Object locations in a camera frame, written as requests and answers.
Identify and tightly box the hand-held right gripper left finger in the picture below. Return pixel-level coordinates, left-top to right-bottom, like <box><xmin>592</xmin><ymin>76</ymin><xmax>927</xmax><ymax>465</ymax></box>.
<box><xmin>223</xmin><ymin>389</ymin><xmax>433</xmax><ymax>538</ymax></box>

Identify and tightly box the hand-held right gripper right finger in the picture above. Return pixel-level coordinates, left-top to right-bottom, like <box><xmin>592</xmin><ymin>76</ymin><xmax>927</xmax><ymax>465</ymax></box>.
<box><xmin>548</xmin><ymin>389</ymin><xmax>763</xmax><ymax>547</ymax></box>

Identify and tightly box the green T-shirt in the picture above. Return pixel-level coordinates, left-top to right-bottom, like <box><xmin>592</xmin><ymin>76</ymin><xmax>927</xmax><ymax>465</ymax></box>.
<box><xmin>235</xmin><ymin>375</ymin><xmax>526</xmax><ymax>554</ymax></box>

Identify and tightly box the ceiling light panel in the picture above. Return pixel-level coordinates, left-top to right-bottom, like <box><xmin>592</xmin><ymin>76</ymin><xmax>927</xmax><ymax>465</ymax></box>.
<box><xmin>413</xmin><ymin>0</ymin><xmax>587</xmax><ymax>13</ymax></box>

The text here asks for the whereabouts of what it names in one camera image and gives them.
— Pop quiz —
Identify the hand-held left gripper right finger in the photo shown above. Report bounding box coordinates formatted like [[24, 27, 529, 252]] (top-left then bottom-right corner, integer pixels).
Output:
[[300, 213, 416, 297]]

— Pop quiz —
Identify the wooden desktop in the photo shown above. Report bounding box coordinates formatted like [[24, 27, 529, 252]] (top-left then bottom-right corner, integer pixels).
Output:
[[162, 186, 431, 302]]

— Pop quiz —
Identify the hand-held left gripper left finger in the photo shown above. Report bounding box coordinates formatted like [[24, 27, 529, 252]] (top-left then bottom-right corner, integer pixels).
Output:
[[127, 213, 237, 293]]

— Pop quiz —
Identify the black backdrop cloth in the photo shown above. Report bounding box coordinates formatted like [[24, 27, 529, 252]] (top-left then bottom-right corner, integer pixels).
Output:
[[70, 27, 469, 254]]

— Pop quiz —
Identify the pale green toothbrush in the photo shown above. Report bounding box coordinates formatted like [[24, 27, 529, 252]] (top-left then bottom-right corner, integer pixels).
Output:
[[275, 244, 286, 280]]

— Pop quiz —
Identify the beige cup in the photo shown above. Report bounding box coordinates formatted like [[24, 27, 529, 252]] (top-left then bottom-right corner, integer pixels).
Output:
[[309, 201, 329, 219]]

******************************

▶ _What to produce_
Checking each line of the data, count the ones containing "green", and give only that count.

▶ _Solution to the problem_
2